Ternate — Front Nasional Perjuangan Buruh Indonesia (FNPBI) Provinsi Maluku Utara secara resmi mengumumkan bahwa surat keberatan administratif (Keputusan Tata Usaha Negara/KTUN) terhadap Keputusan Gubernur Maluku Utara Nomor 524/KPTS/MU/2025 tentang Penetapan Upah Minimum Provinsi (UMP) Tahun 2026 telah diterima oleh Biro Umum Pemerintah Provinsi Maluku Utara. Surat tersebut diterima pada Selasa, 13 Januari 2026, sekitar pukul 11.00 WIT.

Dengan diterimanya keberatan administratif tersebut, FNPBI menegaskan bahwa polemik penetapan UMP 2026 tidak lagi berada pada ranah perbedaan pendapat semata, melainkan telah resmi memasuki tahapan proses hukum administrasi pemerintahan. Langkah ini ditempuh sebagai bentuk upaya konstitusional untuk menuntut keadilan pengupahan bagi buruh dan pekerja di Maluku Utara.
Sebagaimana diketahui, Keputusan Gubernur Maluku Utara menetapkan UMP Tahun 2026 sebesar Rp3.510.240 atau mengalami kenaikan sekitar 3 persen dibandingkan UMP tahun sebelumnya. Namun, FNPBI menilai kebijakan tersebut tidak mencerminkan kondisi riil perekonomian daerah serta mengabaikan ketentuan peraturan perundang-undangan yang berlaku.
Menurut FNPBI, penetapan UMP 2026 dinilai bermasalah karena tidak menerapkan formula pengupahan sebagaimana diatur dalam Peraturan Pemerintah (PP) Nomor 49 Tahun 2025, tidak mempertimbangkan kondisi objektif ekonomi daerah, serta tidak memenuhi prinsip keadilan dan proporsionalitas dalam kebijakan pengupahan.
Sebagai pembanding, FNPBI mengacu pada data resmi Badan Pusat Statistik (BPS) Provinsi Maluku Utara yang menunjukkan pertumbuhan ekonomi daerah pada tahun 2025 berada pada level sangat tinggi.

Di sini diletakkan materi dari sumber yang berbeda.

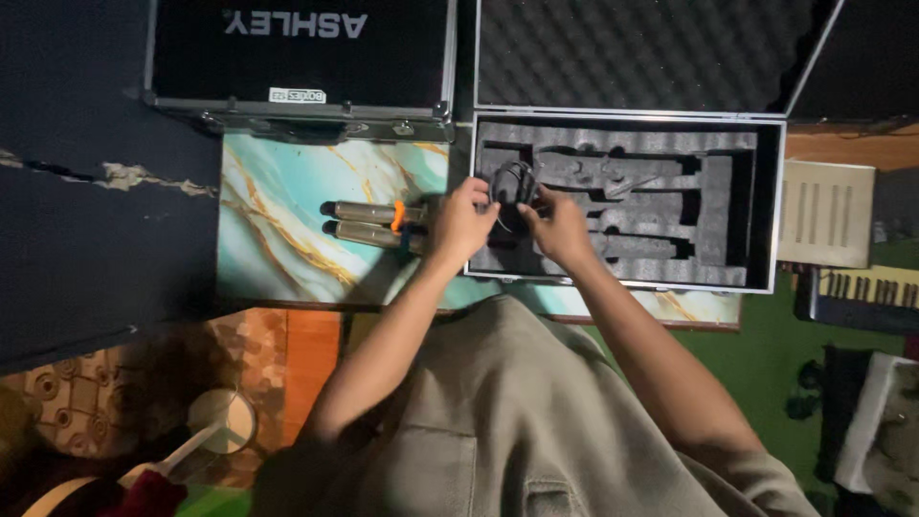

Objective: The person places two microphones and two antennas into their fitted slots inside a hard-shell carrying case.

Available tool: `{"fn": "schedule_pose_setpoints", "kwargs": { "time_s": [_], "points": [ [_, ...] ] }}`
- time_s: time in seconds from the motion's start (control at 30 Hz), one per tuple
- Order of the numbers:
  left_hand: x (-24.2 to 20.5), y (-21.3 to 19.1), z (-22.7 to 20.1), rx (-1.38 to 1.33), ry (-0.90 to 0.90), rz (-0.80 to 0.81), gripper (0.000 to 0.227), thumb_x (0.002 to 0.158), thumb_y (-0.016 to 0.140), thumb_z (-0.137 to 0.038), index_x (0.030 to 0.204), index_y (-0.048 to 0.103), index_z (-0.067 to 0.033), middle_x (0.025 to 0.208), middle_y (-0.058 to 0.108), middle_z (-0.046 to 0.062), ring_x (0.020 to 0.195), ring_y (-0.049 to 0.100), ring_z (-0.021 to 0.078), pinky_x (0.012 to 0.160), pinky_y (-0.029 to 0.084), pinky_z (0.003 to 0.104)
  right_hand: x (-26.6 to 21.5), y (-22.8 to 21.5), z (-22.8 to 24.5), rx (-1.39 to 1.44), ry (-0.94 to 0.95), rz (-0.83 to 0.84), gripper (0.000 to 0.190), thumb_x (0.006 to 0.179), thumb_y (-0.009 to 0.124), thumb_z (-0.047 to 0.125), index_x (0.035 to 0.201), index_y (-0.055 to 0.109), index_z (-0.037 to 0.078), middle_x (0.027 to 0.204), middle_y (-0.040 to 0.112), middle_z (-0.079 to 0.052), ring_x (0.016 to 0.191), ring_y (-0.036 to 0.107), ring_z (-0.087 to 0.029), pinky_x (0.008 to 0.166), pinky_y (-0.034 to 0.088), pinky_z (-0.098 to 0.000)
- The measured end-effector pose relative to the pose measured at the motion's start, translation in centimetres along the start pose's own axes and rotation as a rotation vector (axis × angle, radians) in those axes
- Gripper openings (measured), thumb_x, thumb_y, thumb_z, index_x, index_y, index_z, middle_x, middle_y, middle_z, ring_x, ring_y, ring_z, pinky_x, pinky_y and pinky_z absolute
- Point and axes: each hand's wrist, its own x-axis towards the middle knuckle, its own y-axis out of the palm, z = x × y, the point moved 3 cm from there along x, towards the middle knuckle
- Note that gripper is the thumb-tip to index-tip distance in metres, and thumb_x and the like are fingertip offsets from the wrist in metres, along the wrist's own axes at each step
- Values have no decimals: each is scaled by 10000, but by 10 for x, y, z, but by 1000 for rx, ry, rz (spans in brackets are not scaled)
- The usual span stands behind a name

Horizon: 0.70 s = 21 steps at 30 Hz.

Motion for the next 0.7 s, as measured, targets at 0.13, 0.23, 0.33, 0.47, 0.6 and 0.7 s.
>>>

Pertumbuhan ekonomi tercatat sebesar 34,58 persen pada Triwulan I, 32,09 persen pada Triwulan II, dan 39,10 persen pada Triwulan III secara year-on-year. Kondisi tersebut dinilai tidak sejalan dengan kebijakan kenaikan upah minimum yang hanya sebesar 3 persen.
“Ketika pertumbuhan ekonomi daerah mencapai lebih dari 30 persen, tetapi upah buruh hanya dinaikkan 3 persen, maka terjadi ketimpangan struktural yang tidak bisa dibenarkan, baik secara hukum maupun secara moral,” tegas FNPBI dalam pernyataan resminya.
Selain persoalan besaran kenaikan upah, FNPBI juga menyoroti minimnya transparansi dalam proses penetapan UMP 2026. Organisasi buruh ini mempertanyakan dasar perhitungan akhir UMP, penggunaan variabel inflasi dan pertumbuhan ekonomi, serta sejauh mana peran Dewan Pengupahan sebagai forum tripartit benar-benar dijalankan secara substantif.
FNPBI menegaskan bahwa upah minimum merupakan instrumen perlindungan negara terhadap pekerja untuk menjamin kehidupan yang layak, bukan sekadar kebijakan administratif rutin yang ditetapkan tanpa mempertimbangkan aspek keadilan sosial.
Melalui keberatan administratif yang telah diajukan, FNPBI secara resmi meminta Gubernur Maluku Utara untuk melakukan pemeriksaan ulang terhadap SK UMP 2026, membuka dasar perhitungan UMP kepada publik, serta menetapkan kembali UMP Tahun 2026 berdasarkan formula PP Nomor 49 Tahun 2025 dengan merujuk pada data resmi BPS.
FNPBI juga menyatakan bahwa apabila tidak terdapat koreksi atau peninjauan ulang terhadap keputusan tersebut, pihaknya akan melanjutkan langkah hukum melalui Pengadilan Tata Usaha Negara (PTUN) sebagai bentuk perjuangan konstitusional.
Di akhir pernyataannya, FNPBI mengajak seluruh elemen buruh, pekerja, dan masyarakat sipil di Maluku Utara untuk mengawal proses ini secara kritis, terbuka, dan konstitusional demi terwujudnya kebijakan pengupahan yang adil dan berkeadilan sosial.